[Items from a dataset]
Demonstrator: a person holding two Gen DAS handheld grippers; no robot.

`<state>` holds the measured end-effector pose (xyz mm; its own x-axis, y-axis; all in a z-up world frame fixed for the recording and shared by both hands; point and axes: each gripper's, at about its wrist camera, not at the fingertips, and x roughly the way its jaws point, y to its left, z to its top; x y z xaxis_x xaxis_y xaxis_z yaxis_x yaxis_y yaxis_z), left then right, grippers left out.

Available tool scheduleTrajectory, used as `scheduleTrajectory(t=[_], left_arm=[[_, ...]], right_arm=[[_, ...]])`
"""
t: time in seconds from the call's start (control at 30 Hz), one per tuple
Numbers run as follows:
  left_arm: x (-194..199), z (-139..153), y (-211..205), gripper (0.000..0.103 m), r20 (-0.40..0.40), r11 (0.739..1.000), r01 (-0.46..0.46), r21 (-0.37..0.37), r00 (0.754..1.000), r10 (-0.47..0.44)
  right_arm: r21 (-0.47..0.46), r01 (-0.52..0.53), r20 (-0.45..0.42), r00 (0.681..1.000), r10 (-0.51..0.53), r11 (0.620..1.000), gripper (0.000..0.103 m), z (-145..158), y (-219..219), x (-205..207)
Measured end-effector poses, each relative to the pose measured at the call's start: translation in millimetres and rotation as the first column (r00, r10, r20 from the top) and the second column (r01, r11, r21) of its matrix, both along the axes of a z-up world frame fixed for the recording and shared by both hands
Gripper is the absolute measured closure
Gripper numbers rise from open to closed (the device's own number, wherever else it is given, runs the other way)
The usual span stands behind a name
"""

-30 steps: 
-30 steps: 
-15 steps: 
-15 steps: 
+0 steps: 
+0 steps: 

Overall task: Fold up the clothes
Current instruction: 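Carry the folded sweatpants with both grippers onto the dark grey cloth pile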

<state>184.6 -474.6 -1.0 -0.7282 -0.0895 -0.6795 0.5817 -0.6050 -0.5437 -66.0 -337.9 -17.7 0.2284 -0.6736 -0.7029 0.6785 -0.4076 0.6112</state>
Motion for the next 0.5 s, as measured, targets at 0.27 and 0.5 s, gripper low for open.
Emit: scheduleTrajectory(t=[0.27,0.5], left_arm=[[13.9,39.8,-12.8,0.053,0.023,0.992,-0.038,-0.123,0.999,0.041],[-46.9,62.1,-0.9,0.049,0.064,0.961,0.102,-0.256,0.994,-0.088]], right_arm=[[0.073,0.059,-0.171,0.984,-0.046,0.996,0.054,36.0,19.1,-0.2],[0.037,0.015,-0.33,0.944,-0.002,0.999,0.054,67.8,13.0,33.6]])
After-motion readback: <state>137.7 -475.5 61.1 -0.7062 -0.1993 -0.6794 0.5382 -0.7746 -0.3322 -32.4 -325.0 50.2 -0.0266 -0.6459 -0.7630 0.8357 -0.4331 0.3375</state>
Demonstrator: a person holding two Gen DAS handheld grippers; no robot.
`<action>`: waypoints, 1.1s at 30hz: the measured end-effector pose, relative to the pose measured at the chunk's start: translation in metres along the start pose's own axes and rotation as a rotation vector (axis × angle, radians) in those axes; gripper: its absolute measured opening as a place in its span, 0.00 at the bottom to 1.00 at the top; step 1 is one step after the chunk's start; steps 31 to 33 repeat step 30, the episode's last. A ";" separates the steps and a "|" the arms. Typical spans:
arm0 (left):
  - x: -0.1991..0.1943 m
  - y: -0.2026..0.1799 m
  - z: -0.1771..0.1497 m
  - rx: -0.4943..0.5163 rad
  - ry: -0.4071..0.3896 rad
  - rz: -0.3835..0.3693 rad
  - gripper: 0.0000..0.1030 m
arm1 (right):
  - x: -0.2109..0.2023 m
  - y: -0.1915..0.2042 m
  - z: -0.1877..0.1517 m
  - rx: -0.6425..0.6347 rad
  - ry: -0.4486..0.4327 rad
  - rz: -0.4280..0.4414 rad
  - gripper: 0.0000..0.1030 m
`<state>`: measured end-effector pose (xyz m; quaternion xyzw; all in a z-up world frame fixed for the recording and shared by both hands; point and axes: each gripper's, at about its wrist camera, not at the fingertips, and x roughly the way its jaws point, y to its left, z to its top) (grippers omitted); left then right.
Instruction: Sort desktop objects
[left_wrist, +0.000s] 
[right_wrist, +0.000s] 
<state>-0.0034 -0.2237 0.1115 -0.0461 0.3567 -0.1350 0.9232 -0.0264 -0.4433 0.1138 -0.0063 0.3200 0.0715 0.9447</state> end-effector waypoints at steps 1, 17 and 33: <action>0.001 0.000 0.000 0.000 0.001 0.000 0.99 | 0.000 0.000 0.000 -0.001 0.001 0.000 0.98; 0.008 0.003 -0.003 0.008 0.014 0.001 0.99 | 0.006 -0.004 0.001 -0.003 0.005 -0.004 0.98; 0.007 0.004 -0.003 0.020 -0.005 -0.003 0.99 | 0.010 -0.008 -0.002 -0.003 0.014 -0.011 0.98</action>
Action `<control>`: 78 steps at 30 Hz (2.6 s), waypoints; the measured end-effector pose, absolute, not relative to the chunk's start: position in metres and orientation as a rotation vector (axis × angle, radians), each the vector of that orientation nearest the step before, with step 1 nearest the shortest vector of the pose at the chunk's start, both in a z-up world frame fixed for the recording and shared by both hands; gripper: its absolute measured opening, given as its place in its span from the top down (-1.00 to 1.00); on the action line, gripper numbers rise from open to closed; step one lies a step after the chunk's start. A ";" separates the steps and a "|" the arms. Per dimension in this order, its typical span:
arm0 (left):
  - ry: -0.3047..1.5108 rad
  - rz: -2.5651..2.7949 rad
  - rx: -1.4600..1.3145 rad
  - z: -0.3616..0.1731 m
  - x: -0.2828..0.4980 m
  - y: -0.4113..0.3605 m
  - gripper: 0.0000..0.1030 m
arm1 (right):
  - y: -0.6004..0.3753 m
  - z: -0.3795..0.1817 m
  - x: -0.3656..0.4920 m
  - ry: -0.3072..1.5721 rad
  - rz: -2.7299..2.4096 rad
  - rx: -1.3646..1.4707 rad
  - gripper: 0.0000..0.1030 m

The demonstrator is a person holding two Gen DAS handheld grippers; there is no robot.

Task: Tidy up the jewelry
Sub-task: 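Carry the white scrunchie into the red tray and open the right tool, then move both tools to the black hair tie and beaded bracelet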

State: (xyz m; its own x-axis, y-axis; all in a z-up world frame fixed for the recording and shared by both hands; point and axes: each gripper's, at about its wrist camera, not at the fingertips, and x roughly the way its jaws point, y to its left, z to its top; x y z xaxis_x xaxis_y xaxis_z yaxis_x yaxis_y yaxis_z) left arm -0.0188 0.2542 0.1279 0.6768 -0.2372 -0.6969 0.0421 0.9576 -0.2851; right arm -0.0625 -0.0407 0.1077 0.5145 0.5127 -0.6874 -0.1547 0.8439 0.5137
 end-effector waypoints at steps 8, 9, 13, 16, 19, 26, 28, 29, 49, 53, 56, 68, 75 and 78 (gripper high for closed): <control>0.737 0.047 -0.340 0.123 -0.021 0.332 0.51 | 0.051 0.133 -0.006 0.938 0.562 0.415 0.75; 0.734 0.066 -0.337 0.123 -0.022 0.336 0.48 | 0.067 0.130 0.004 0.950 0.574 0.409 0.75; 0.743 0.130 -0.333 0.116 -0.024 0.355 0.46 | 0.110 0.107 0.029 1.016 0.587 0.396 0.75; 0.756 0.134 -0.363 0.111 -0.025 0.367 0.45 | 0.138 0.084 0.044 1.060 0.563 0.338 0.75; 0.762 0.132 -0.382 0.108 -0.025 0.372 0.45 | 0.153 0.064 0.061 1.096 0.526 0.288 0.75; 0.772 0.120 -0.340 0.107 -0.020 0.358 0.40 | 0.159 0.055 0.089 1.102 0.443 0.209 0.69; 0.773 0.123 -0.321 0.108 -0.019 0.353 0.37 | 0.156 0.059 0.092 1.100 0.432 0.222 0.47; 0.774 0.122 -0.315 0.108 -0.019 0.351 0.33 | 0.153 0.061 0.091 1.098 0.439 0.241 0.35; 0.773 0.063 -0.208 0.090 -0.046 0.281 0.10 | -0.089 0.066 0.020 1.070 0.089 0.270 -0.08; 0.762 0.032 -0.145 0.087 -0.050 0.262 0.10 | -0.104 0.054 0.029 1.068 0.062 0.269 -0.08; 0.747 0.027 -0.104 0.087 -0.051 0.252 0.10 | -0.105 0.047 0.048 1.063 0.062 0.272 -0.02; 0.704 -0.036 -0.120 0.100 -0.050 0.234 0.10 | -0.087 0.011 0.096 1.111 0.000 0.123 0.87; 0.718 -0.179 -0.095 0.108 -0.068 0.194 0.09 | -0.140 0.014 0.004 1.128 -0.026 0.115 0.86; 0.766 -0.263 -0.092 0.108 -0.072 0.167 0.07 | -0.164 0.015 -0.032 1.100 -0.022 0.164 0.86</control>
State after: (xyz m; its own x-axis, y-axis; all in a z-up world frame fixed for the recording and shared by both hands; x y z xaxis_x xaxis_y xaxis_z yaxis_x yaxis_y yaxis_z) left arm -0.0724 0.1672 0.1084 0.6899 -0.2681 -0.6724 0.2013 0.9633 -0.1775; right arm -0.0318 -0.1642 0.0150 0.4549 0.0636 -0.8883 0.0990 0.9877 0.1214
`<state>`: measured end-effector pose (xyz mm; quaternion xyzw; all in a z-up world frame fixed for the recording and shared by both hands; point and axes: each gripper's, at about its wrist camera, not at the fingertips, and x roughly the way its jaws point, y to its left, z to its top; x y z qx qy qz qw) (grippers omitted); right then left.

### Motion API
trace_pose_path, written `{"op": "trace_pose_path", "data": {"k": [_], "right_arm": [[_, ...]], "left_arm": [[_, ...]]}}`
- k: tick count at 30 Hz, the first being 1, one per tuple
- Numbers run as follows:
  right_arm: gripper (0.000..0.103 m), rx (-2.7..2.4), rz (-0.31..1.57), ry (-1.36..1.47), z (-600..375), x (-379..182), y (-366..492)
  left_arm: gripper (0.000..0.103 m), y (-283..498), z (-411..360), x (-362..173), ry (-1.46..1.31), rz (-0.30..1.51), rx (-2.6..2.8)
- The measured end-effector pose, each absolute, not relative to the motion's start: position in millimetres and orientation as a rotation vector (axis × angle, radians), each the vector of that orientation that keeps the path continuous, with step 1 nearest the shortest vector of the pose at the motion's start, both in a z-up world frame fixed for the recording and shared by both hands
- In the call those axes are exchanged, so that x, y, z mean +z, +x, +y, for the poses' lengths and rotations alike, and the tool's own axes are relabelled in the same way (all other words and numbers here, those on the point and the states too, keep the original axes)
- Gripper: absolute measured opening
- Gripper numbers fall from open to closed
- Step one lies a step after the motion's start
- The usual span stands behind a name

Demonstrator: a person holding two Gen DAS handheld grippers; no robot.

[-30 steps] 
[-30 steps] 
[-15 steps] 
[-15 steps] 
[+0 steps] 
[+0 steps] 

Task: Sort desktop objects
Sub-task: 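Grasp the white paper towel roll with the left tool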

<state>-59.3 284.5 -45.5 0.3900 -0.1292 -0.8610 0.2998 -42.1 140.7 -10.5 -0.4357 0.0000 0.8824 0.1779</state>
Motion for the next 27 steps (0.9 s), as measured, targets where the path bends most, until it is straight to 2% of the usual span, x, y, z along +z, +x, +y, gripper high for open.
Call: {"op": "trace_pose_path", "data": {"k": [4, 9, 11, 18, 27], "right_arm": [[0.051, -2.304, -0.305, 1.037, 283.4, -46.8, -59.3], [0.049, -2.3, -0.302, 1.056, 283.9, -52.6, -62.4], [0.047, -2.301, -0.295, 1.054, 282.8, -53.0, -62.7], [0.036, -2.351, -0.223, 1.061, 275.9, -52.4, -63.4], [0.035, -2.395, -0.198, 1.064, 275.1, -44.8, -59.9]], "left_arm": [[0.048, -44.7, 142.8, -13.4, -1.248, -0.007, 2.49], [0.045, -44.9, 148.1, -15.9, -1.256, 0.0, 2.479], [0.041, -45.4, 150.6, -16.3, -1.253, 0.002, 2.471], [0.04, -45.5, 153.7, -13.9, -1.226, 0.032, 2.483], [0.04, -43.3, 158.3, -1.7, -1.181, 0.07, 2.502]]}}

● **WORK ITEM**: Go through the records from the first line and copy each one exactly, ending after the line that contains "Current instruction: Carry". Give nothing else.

● **ANSWER SECTION**:
Demonstrator: a person holding two Gen DAS handheld grippers; no robot.

`<state>` holds the measured end-effector pose (xyz mm; its own x-axis, y-axis; all in a z-up world frame fixed for the recording and shared by both hands; point and axes: each gripper's, at about its wrist camera, not at the fingertips, and x roughly the way its jaws point, y to its left, z to its top; x y z xaxis_x xaxis_y xaxis_z yaxis_x yaxis_y yaxis_z), left then right, grippers left out.

Available tool scheduleTrajectory, used as `scheduleTrajectory(t=[_], left_arm=[[_, ...]], right_arm=[[_, ...]])`
"""
t: time in seconds from the call's start (control at 30 Hz), one per tuple
Numbers run as follows:
  left_arm: x (-194..199), z (-139..153), y (-211..205), gripper (0.000..0.103 m), r20 (-0.40..0.40), r11 (0.739..1.000), r01 (-0.46..0.46), r21 (-0.37..0.37), r00 (0.754..1.000), r10 (-0.47..0.44)
  right_arm: r21 (-0.47..0.46), r01 (-0.52..0.53), r20 (-0.45..0.42), r00 (0.681..1.000), r10 (-0.51..0.53), r11 (0.620..1.000), gripper (0.000..0.103 m), z (-145..158), y (-219..219), x (-205..207)
Measured end-effector poses, each relative to the pose measured at the call's start: translation in millimetres and rotation as the first column (r00, r10, r20 from the top) and the second column (r01, r11, r21) of its matrix, both along the axes of a z-up world frame fixed for the recording and shared by both hands
Gripper is the absolute measured closure
Gripper numbers rise from open to closed (the device's own number, wherever else it is given, runs the other way)
The usual span stands behind a name
"""

-30 steps: 
-30 steps: 
-15 steps: 
-15 steps: 
+0 steps: 
+0 steps: 

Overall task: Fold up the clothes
Current instruction: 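Carry the folded sweatpants with both grippers onto the dark grey cloth pile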

The exercise requires nothing further.